> Work instruction: The records below are to be set down word for word, with every picture left out.

> Extracted information:
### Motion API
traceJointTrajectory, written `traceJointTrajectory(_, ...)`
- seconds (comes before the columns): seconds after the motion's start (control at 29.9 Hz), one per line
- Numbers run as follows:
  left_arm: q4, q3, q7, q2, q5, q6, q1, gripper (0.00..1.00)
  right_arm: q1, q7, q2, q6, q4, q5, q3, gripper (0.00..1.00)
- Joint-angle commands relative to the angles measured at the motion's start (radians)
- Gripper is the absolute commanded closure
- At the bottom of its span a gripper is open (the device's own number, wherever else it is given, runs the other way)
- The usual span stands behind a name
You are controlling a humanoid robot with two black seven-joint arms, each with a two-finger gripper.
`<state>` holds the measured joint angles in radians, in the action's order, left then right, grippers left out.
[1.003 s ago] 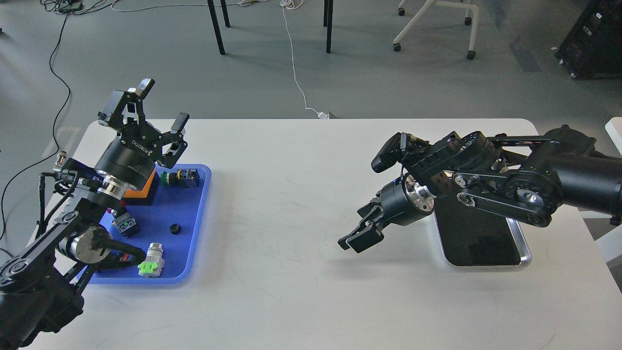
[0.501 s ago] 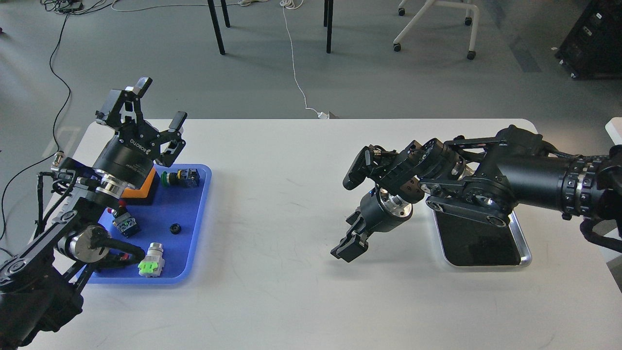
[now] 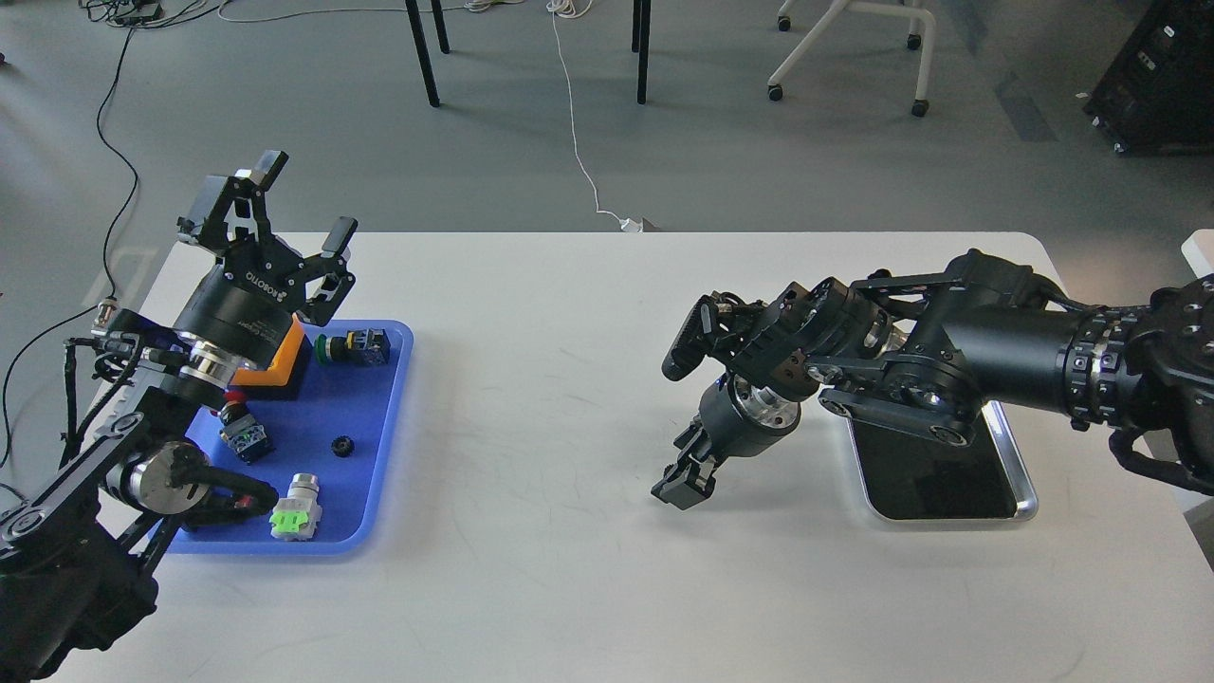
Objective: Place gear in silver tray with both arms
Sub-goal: 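Close the right gripper on the black gear on the table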
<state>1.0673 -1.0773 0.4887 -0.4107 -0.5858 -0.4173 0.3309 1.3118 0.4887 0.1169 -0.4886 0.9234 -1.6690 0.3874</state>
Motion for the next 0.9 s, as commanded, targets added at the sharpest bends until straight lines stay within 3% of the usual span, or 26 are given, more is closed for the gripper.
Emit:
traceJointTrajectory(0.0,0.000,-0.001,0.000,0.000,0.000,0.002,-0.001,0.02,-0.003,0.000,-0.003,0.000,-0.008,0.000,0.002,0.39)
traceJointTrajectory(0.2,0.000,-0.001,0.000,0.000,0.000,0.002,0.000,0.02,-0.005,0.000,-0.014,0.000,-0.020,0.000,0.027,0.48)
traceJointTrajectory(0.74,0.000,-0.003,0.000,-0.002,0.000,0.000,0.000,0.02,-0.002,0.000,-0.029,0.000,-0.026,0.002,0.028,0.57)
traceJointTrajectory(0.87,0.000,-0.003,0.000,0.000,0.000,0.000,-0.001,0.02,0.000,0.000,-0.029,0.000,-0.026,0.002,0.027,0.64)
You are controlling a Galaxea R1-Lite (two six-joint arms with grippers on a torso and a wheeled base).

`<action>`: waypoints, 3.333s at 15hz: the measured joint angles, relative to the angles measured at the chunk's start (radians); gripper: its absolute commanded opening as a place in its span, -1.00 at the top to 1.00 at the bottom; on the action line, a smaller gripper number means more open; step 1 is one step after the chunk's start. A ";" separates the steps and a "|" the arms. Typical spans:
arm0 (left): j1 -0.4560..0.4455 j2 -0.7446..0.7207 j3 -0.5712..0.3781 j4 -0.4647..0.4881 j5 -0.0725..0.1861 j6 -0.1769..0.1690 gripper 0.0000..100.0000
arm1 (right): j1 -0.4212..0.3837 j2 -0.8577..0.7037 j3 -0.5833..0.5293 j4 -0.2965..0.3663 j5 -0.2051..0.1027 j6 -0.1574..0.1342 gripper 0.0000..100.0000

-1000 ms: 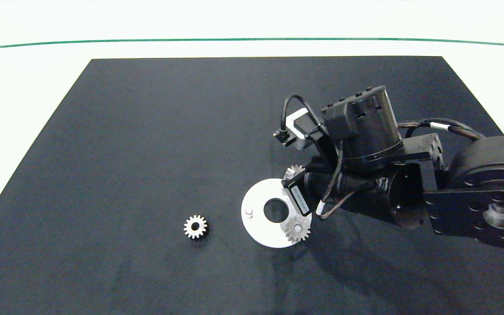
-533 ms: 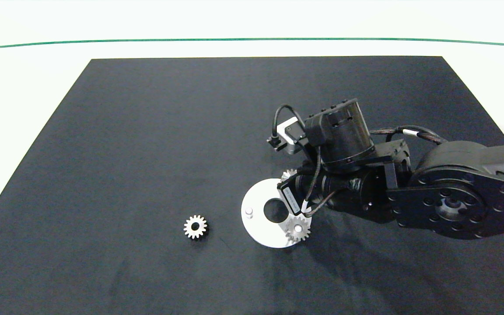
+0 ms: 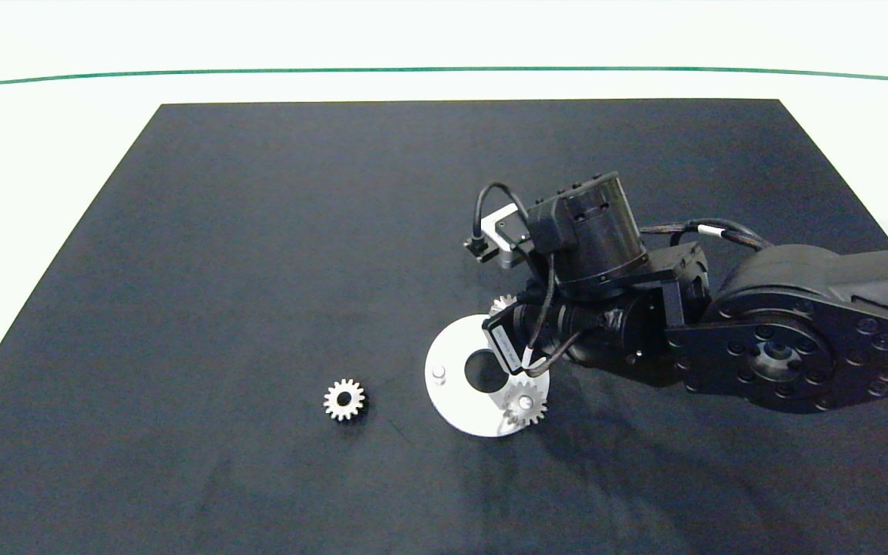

> Solution to this task:
### Motion API
traceJointTrajectory, written `traceJointTrajectory(_, ...)`
- seconds (comes before the columns): seconds after the motion's start (control at 29.9 Hz), one per line
- Numbers run as follows:
  left_arm: q4, q3, q7, q2, q5, q6, q1, gripper (0.00..1.00)
  right_arm: q1, q7, q2, q6, q4, q5, q3, gripper (0.00..1.00)
- Joint-angle commands relative to the angles measured at the motion's start (radians)
- Gripper is the absolute commanded closure
- At the bottom of its span a gripper is open (the device's own number, wherever else it is given, runs the other way)
- The usual span stands behind a name
You are controlling a humanoid robot with two black seven-joint arms, each with a two-finger gripper.
`<state>` holds the measured joint angles in radians, in the action's order, left then right, grippers left out.
[1.003 s ago] 
[0.501 s ago] 
[now] 
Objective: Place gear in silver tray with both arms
Sub-goal: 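Close the right gripper on the black gear on the table
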<state>1.0673 -1.0773 0.4887 -0.4107 -0.5858 -0.4173 0.3309 1.3118 0.4887 0.1169 -0.4886 0.9234 -1.6690 0.3874</state>
Motion for the next 0.9 s, as commanded, targets added at the sharpest bends until straight lines stay within 3% of the usual span, or 26 are given, more is closed for the gripper.
Emit:
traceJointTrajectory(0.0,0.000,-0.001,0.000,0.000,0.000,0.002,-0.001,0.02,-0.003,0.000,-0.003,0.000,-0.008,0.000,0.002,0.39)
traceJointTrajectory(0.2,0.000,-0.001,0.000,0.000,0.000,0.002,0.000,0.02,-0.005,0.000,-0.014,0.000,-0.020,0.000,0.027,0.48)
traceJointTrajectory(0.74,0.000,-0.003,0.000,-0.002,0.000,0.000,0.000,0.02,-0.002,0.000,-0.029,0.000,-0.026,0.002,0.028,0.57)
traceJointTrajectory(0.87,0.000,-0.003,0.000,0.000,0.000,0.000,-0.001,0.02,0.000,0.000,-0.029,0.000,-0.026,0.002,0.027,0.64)
You are controlling a Galaxea R1-Lite (two six-joint arms with grippers on a torso and a wheeled base).

`<action>`: waypoints, 3.333s at 15hz: the measured joint angles, relative to the angles measured at the chunk's start (radians); gripper: its absolute commanded opening as a place in its span, -1.00 at the top to 1.00 at the bottom; on the action line, a smaller gripper number means more open; step 1 is one step after the chunk's start. A ";" separates the steps and a "|" the arms. Typical spans:
arm0 (left): j1 -0.4560..0.4455 j2 -0.7446..0.7207 j3 -0.5712..0.3781 j4 -0.4647..0.4881 j5 -0.0725..0.1861 j6 -0.1769..0.1690 gripper 0.0000..100.0000
arm1 (right): j1 -0.4212..0.3837 j2 -0.8577..0.7037 j3 -0.5833..0.5293 j4 -0.2965..0.3663 j5 -0.2051..0.1027 j6 -0.1574..0.1342 gripper 0.0000..100.0000

-1000 ms: 
-533 ms: 
+0 ms: 

There is nothing further to this answer.